May 1st, 2009, 3:00 am · 5 Comments · posted by Teri Sforza, Register staff writer

san-onofre-beachgoers(Details of May 7 meeting on San Onofre’s safety record below)

Federal regulators will scrutinize San Onofre Nuclear Generating Station more closely over the coming months, since concerns about weaknesses in human performance and problem-solving at the nuclear power plant persist.

“Although SONGS Units 2 and 3 operated in a manner that preserved public health and safety…  the NRC is concerned that continuing performance problems are not being effectively addressed,” says the Nuclear Regulatory Commission’s annual assessment letter to Southern California Edison, the plant’s operator.

This is the third time that these problems have been identified, and that SCE has tried to fix them. San Onofre is among the 17 percent of America’s nuclear reactors requiring more intense attention from federal regulators.

PROBLEMS

San Onofre had 15 green findings (of very low safety significance) and one more serious white finding (of low to moderate safety significance), the NRC said.

That white finding was discovered on March 25, 2008, when SONGS realized that a safety-related battery output breaker - which had been replaced in 2004 - did not have adequate “electrical connection integrity” (and hadn’t had it for four years). Which meant it might not work in an emergency.

The white finding was for ”the failure to establish appropriate instructions for performing maintenance activities,” the NRC said. “The finding is greater than minor.”san-onofre-air

A year ago, the NRC identified a “theme” to problems at the plant: SCE failing to provide adequate procedures or work instructions to its employees. SCE’s attempts to correct the problems haven’t done the trick, the NRC said.

A new “theme” emerged this time around: ”ineffective use of human error prevention techniques,” the NRC said, including operator errors involving reactivity management, and failures to follow procedures during surveillance, troubleshooting and nuclear fuel movement activities.

Read the NRC’s assessment letter  here. More performance information for SONGS  2 is available on the NRC web site here.  Details on SONGS 3 are here.

SOLUTIONS ?

The NRC  has asked SCE to provide a written response describing its corrective plans; to support the public meeting in Dana Point May 7; to perform an independent assessment of the safety culture at SONGS; and to prepare for a white-finding inspection from the NRC.

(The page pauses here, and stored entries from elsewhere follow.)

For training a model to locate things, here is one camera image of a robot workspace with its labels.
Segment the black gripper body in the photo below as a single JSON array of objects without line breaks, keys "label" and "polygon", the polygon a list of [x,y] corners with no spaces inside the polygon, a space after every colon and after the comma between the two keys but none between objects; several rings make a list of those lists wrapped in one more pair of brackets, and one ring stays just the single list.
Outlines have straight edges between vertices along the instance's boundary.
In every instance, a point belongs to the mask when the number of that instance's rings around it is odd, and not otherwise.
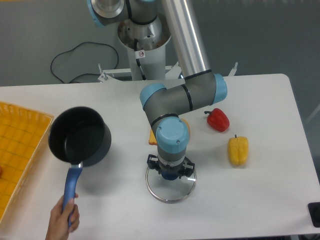
[{"label": "black gripper body", "polygon": [[159,154],[157,155],[157,159],[159,161],[160,169],[157,172],[161,174],[169,174],[169,175],[181,175],[184,167],[185,156],[181,157],[176,161],[168,161],[163,159]]}]

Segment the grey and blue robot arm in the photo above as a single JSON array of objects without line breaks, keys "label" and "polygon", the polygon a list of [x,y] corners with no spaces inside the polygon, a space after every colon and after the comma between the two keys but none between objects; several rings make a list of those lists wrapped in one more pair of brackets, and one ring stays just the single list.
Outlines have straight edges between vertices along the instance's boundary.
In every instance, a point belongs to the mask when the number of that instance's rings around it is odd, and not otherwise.
[{"label": "grey and blue robot arm", "polygon": [[224,100],[224,78],[213,74],[190,0],[162,1],[164,15],[154,0],[89,0],[89,12],[98,26],[118,23],[118,37],[131,52],[134,79],[150,80],[158,69],[142,65],[140,51],[155,53],[173,40],[184,84],[166,88],[147,85],[140,93],[142,108],[157,141],[157,156],[147,161],[166,180],[193,174],[195,165],[185,156],[189,130],[180,115]]}]

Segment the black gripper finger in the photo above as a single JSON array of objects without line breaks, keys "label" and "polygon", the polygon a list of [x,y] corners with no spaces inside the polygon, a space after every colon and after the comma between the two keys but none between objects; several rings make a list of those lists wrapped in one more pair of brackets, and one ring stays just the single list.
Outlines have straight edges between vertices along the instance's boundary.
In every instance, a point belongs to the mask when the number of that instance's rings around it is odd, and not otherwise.
[{"label": "black gripper finger", "polygon": [[183,164],[180,166],[178,170],[178,178],[182,177],[190,177],[195,171],[195,164],[191,162],[189,159],[184,159]]},{"label": "black gripper finger", "polygon": [[158,174],[161,174],[160,161],[156,155],[149,154],[147,157],[147,166],[150,170],[156,170]]}]

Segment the person's hand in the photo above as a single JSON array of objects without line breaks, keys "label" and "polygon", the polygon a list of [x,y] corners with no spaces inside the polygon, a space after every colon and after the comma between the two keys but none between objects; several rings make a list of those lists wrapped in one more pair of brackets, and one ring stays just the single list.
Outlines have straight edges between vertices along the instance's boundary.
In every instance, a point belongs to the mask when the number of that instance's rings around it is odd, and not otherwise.
[{"label": "person's hand", "polygon": [[46,240],[67,240],[80,224],[80,213],[75,199],[70,199],[63,209],[62,195],[50,211]]}]

The NRC will also send “a focused problem identification and resolution team” to inspect SONGS in June “to assess your improvement initiatives” with the human performance and with the electrical equipment, the NRC said. These inspections will be performed by the two NRC resident inspectors assigned to the plant, and by specialists from the regional office in Arlington, Texas.

SCE said its new plant management team “shares the commission’s concern that the pace of change needs to increase. We look forward to explaining to the commission and others who attend this meeting the plant’s performance-improvement plan,” it said in a written statement.

IN PERSPECTIVE, NATIONWIDE

The NRC ’s annual assessment letters went to the nation’s 104 operating commercial nuclear power plants.

  • Eighty-three percent of them performed strongly and require no additional inspections.
  • The other 17 percent (including SONGS) require more attention:
    • Only one reactor, Unit 3 at Palo Verde (Ariz.), requires the NRC’s highest level of attention. 
    •  Three reactors -  Cooper (Neb.) and Units 1 and 2 at Palo Verde (Ariz.), require “significant” NRC attention.
    • Another 14 - including SONGS 2 - “will get some additional attention beyond the basic level.” 

HASHING IT ALL OUT

The NRC will hold public meetings on San Onofre’s performance on Thursday, May 7.  That’ll be in the Trestles Room at the Doubletree Guest Suites Doheny Beach, 34402 Pacific Coast Highway, Dana Point. Here’s the schedule:

  • An “informal open house” will be held from 4 p.m. to 6 p.m., where NRC staffers will answer questions on San Onofre’s safety performance and the NRC’s role in ensuring safe operation.
  • From 7 p.m. to 8:30 p.m., NRC staff will meet with SCE staff to discuss the 2008 safety assessment of San Onofre. The NRC will answer questions from the public after the formal portion of the meeting is concluded.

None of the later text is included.